The Huck Finn controversy has popped up in USA Today, CNN, ABC (with a teacher of mine quoted), AP, the New York Times (here and here and here), and in John’s post at Brainstorm, but as far as I know, the controversy began with a blog post by Cynthia Haven here. Interesting, it didn’t start with the new edition of the novel, but with a controversy over censorship in a school in Brooklyn. It seems that Charles Barron, a New York City councilman and former-Black panther, was angry because the principal tried to ban a set of sexually-explicit poems written by a student who is Barron’s god-daughter.
“I find it interesting that Huckleberry Finn is a classic when it says [the n-word] 200 times,” Barron said. “Tylibah’s book is the opposite. It’s very inspiring. I’d like to see Huckleberry Finn banned.”
That prompted an op-ed by Shelley Fisher Fishkin (linked to in Haven’s post) defending the book and decrying censorship. One day later, Haven added another post that included this comment by poet Sam Gwynn:
“Frankly, I just can’t teach it any longer. I know it’s great, and I can lecture for a day or so about how Twain is being faithful to the dialects and to the way that people spoke back then. But trying to lecture about its literary merits takes a back seat when I see how African American students (I’m talking about teenage sophomores, taking the class for core credit) are reacting to the iterations of THAT WORD. The problem is that Twain doesn’t distinguish between those who are using the word in a ‘kindly’ manner (we could probably assume that this is the only word for black people that Huck has ever heard) and those who are using it an an epithet. Used indiscriminately in these ways, it just makes everyone in a classroom uncomfortable. Maybe if I were a better (or younger) teacher I could use this book to challenge all kinds of assumptions about language and art. I just don’t find myself up to the fight anymore, at least at the sophomore level. I think this is a pretty good 2/3 of a novel, but I really wonder why it has become canonized as the GAN.” Haven adds this note on GAN: “That’s the Great American Novel for the uninitiated.”

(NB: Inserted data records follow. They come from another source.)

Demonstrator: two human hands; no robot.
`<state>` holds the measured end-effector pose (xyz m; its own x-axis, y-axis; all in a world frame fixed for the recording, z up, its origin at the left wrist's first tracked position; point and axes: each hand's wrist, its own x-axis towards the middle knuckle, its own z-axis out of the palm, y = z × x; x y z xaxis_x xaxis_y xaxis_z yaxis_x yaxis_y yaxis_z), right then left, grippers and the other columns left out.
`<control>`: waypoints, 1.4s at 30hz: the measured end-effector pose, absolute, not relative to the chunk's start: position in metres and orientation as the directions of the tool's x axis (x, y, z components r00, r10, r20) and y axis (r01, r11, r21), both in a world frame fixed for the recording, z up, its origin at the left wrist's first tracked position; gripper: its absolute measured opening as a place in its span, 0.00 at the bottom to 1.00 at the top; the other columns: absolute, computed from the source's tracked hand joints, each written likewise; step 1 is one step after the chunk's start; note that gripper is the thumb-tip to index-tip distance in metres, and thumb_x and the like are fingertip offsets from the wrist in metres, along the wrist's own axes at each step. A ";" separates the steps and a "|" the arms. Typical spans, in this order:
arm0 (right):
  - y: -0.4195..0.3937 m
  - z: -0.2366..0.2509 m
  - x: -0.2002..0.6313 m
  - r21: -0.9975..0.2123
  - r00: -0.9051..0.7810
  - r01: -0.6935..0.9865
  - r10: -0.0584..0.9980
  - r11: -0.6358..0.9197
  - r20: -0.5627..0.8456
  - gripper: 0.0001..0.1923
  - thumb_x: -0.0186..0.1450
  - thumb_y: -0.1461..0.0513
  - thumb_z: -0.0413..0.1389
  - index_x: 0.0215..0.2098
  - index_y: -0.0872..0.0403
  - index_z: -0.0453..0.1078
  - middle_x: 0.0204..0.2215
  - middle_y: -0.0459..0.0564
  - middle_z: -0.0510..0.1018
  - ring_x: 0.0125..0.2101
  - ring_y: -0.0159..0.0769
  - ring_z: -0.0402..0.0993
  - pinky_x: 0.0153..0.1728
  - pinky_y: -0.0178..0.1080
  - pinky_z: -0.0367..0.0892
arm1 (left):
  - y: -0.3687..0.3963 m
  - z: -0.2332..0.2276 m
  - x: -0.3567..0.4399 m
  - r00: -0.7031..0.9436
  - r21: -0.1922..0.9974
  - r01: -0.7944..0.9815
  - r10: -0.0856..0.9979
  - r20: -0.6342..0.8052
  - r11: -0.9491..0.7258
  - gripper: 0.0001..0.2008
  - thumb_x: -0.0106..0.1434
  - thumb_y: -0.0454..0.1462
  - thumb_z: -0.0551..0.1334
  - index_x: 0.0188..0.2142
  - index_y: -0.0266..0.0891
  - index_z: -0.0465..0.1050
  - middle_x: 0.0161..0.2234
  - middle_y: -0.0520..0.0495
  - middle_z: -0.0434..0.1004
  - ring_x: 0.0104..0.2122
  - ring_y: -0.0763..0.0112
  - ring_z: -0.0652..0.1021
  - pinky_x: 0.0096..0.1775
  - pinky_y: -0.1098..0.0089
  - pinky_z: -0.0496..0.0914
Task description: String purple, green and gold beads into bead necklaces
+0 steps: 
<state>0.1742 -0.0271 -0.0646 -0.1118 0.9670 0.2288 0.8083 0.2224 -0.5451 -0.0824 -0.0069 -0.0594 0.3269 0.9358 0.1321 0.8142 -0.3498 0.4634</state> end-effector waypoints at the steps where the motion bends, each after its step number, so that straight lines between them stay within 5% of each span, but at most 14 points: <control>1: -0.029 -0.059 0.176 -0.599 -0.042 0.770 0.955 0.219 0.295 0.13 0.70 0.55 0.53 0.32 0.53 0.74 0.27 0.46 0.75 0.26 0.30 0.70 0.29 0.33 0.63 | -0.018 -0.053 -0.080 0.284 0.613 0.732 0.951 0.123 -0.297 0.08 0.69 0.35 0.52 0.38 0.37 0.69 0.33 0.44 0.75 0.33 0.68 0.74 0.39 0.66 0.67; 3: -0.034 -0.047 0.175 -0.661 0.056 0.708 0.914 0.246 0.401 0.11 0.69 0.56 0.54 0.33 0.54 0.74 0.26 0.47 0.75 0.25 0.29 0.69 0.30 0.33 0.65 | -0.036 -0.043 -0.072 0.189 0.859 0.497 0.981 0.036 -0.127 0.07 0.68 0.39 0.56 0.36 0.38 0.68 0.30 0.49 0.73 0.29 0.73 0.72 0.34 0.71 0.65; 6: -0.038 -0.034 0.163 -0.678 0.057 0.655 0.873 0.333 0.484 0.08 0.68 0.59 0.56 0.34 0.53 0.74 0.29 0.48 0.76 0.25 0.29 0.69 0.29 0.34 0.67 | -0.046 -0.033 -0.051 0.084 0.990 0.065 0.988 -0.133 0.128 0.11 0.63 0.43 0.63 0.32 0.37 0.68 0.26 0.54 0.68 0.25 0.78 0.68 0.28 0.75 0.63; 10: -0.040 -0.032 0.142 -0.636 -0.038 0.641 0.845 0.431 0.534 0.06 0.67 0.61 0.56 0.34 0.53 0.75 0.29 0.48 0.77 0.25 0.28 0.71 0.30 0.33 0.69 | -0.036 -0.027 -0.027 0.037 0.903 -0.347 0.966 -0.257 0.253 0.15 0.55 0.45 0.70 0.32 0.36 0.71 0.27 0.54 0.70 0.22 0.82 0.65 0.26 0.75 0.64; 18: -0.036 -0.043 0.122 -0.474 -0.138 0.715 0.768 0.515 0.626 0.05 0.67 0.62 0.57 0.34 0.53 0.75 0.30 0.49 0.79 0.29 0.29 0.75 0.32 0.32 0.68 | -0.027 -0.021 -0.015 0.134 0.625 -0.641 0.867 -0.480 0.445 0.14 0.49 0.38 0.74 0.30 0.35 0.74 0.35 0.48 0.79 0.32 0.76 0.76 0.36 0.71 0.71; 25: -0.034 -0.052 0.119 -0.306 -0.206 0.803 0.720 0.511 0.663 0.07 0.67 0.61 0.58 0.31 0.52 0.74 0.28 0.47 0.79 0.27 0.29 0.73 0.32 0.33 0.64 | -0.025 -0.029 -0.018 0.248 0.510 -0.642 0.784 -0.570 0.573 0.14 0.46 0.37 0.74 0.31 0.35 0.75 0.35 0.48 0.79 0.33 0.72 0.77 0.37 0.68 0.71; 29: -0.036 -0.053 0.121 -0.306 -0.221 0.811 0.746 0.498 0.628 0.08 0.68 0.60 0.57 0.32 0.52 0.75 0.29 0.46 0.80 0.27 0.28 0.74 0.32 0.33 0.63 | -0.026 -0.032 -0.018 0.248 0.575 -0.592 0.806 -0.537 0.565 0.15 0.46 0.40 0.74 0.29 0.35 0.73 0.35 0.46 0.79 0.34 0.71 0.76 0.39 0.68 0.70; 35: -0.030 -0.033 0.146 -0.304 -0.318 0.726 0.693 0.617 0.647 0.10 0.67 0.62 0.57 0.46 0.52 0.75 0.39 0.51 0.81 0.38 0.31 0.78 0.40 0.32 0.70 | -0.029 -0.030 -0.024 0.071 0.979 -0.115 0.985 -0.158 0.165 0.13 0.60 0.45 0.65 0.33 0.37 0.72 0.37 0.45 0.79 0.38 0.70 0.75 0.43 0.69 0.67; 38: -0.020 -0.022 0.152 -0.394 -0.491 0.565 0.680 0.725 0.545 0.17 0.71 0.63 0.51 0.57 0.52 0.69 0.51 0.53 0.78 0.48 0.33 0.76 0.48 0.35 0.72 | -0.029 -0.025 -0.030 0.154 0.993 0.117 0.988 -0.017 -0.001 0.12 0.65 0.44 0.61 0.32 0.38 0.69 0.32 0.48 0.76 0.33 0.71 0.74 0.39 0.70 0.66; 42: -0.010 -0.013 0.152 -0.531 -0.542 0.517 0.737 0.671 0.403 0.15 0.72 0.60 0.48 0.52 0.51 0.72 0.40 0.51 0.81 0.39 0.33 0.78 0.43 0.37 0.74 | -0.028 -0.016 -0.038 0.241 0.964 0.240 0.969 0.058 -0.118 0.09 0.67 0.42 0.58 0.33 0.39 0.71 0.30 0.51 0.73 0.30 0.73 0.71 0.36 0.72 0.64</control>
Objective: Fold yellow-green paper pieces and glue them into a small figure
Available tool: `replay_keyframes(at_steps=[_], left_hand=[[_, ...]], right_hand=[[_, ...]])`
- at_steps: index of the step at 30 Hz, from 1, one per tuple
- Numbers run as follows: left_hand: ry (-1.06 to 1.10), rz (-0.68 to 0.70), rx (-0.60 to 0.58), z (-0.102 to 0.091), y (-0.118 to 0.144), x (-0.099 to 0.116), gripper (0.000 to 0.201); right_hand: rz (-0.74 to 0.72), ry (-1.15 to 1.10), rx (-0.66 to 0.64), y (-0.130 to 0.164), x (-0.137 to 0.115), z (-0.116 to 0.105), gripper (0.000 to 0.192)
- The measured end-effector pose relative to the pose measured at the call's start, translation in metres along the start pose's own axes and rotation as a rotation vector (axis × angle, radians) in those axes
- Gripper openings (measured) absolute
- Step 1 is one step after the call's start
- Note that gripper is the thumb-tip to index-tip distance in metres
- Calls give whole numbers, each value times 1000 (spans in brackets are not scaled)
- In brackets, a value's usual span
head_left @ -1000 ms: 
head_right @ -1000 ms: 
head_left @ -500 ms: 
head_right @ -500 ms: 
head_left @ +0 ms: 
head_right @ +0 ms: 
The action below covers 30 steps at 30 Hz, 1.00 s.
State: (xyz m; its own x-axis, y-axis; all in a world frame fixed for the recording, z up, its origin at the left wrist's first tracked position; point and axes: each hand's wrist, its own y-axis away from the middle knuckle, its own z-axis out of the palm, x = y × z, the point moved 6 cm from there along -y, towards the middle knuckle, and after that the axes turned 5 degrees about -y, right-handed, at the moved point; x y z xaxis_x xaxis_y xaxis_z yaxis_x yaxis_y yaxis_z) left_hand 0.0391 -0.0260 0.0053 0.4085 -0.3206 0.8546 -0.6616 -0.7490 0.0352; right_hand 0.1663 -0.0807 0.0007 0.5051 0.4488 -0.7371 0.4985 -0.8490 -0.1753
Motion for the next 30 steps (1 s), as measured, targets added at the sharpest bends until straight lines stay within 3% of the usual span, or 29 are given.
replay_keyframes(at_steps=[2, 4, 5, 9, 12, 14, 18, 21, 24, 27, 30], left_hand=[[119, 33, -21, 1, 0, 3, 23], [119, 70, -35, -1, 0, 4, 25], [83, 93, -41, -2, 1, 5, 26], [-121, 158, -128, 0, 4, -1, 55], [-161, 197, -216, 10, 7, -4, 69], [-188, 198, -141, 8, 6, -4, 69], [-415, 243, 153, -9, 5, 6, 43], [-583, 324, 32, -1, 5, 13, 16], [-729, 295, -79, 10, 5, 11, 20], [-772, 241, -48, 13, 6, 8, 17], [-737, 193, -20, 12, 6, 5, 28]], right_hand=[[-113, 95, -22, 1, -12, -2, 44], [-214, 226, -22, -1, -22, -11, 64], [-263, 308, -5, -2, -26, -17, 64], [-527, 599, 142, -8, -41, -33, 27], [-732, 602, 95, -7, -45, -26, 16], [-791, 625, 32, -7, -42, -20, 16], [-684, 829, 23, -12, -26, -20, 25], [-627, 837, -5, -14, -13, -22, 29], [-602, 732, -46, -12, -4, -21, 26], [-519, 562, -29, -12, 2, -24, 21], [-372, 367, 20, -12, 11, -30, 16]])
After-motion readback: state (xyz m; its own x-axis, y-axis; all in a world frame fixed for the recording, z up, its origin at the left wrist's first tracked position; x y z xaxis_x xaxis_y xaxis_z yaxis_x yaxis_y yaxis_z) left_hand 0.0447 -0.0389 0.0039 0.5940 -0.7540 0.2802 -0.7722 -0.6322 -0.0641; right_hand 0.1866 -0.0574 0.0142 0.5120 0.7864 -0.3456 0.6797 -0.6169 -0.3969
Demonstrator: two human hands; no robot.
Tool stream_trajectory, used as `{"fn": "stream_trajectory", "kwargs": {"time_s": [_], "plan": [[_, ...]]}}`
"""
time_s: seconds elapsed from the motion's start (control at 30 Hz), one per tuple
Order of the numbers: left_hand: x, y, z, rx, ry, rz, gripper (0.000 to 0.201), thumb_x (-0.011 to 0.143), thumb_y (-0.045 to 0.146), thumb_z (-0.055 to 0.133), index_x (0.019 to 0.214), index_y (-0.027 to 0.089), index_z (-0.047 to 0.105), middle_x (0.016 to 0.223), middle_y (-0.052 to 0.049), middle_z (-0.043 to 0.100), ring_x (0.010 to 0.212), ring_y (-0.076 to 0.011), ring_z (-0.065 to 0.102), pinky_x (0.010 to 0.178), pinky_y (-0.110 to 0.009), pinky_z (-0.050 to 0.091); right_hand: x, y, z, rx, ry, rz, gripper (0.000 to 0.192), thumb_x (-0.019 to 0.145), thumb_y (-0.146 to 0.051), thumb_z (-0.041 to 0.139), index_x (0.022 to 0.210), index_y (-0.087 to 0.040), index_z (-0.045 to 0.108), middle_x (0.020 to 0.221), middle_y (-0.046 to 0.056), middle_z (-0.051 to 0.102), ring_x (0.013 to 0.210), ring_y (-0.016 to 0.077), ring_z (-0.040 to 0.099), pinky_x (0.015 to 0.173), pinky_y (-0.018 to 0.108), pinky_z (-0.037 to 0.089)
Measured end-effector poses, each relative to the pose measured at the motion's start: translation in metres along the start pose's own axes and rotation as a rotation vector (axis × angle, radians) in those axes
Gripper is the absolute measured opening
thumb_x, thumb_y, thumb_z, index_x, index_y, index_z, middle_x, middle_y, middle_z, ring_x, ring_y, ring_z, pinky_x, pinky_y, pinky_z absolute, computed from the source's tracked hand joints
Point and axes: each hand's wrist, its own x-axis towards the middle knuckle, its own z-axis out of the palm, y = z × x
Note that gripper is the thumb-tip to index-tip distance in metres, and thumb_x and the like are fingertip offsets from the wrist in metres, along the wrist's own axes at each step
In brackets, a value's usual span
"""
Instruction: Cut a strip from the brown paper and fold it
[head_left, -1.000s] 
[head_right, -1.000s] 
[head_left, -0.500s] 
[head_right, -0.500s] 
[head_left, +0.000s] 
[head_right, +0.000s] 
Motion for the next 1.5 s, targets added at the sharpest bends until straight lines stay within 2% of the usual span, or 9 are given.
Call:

After Haven quotes Gwynn, she cites “a constant reader” who alerts her to the coming edition of Huck Finn without “THAT WORD.” She then quotes Gribben explaining that the book “can be enjoyed deeply and authentically without those continual encounters with those now-indefensible racial slurs,” then wryly comments, “It is the first volume to wash out Twain’s mouth with soap.”
Haven’s selections are illuminating, for in Gribben’s and Gwynn’s explanations the whole problem crystallizes. When Gwynn puts the n-word in CAPS, he registers its force, which explains why he feels justified in deleting it. This is, however, to give the term a moral meaning that it does not deserve. Yes, the n-word has moral meaning, but in the classroom it should be circumscribed by its historical existence. To grant it so much power today, at this moment, is to be captive to the power it possessed in 1884 and in 1950.
Likewise, when Gribben terms the n-word “now-indefensible,” he assumes a moral stance toward it that is misdirected. No teacher should approach the language in a book written more than 100 years ago as in a condition of defensible or indefensible. Assigning a work is not the same thing as endorsing it. It is to hold the work up to analysis. Furthermore, one of the lessons of the assignment should be to recognize that one can analyze something that one deplores. Simply deploring it is not enough, we should tell our students. The deletion of the n-word in the novel does the opposite, teaching students to consult their sensitivities more than their intellects. Thanks, Cynthia, for bringing the action into the light.